- **The task**
The listing should be returned in its entirety, exactly as given.

- **The data**
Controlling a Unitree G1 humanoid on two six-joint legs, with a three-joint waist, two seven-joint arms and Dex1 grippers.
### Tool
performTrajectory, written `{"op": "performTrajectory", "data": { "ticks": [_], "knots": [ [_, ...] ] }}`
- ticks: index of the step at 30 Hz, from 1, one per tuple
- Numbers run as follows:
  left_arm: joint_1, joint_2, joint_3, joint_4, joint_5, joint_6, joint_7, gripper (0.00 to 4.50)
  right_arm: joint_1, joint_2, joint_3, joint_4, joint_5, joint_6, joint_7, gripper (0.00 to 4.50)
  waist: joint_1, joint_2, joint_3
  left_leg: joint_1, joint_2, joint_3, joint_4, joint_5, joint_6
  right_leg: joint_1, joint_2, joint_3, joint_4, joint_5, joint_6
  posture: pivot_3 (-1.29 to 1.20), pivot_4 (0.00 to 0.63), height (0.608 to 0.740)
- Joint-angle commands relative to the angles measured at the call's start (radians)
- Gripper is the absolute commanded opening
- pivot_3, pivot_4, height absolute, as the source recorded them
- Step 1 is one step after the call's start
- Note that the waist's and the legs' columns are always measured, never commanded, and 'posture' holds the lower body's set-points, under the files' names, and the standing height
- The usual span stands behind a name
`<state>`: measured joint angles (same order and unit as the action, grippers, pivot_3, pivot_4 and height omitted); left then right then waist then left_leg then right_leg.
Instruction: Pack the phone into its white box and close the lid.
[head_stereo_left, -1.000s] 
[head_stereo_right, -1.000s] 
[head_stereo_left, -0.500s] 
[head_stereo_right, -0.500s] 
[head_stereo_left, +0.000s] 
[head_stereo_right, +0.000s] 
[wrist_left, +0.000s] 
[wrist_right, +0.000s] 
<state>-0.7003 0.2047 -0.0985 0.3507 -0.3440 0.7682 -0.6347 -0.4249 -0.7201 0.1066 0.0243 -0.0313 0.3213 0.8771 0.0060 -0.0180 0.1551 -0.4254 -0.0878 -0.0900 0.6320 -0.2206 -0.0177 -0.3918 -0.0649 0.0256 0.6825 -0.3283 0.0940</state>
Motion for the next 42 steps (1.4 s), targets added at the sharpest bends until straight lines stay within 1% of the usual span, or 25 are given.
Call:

- **Solution to this exercise**
Controlling a Unitree G1 humanoid on two six-joint legs, with a three-joint waist, two seven-joint arms and Dex1 grippers.
### Tool
performTrajectory, written `{"op": "performTrajectory", "data": { "ticks": [_], "knots": [ [_, ...] ] }}`
- ticks: index of the step at 30 Hz, from 1, one per tuple
- Numbers run as follows:
  left_arm: joint_1, joint_2, joint_3, joint_4, joint_5, joint_6, joint_7, gripper (0.00 to 4.50)
  right_arm: joint_1, joint_2, joint_3, joint_4, joint_5, joint_6, joint_7, gripper (0.00 to 4.50)
  waist: joint_1, joint_2, joint_3
  left_leg: joint_1, joint_2, joint_3, joint_4, joint_5, joint_6
  right_leg: joint_1, joint_2, joint_3, joint_4, joint_5, joint_6
  posture: pivot_3 (-1.29 to 1.20), pivot_4 (0.00 to 0.63), height (0.608 to 0.740)
- Joint-angle commands relative to the angles measured at the call's start (radians)
- Gripper is the absolute commanded opening
- pivot_3, pivot_4, height absolute, as the source recorded them
- Step 1 is one step after the call's start
- Note that the waist's and the legs' columns are always measured, never commanded, and 'posture' holds the lower body's set-points, under the files' names, and the standing height
- The usual span stands behind a name
`<state>`: measured joint angles (same order and unit as the action, grippers, pivot_3, pivot_4 and height omitted); left then right then waist then left_leg then right_leg.
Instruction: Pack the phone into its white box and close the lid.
[head_stereo_left, -1.000s] 
[head_stereo_right, -1.000s] 
[head_stereo_left, -0.500s] 
[head_stereo_right, -0.500s] 
[head_stereo_left, +0.000s] 
[head_stereo_right, +0.000s] 
[wrist_left, +0.000s] 
[wrist_right, +0.000s] 
<state>-0.7003 0.2047 -0.0985 0.3507 -0.3440 0.7682 -0.6347 -0.4249 -0.7201 0.1066 0.0243 -0.0313 0.3213 0.8771 0.0060 -0.0180 0.1551 -0.4254 -0.0878 -0.0900 0.6320 -0.2206 -0.0177 -0.3918 -0.0649 0.0256 0.6825 -0.3283 0.0940</state>
Motion for the next 42 steps (1.4 s), targets added at the sharpest bends until straight lines stay within 1% of the usual span, or 25 are given.
Call:

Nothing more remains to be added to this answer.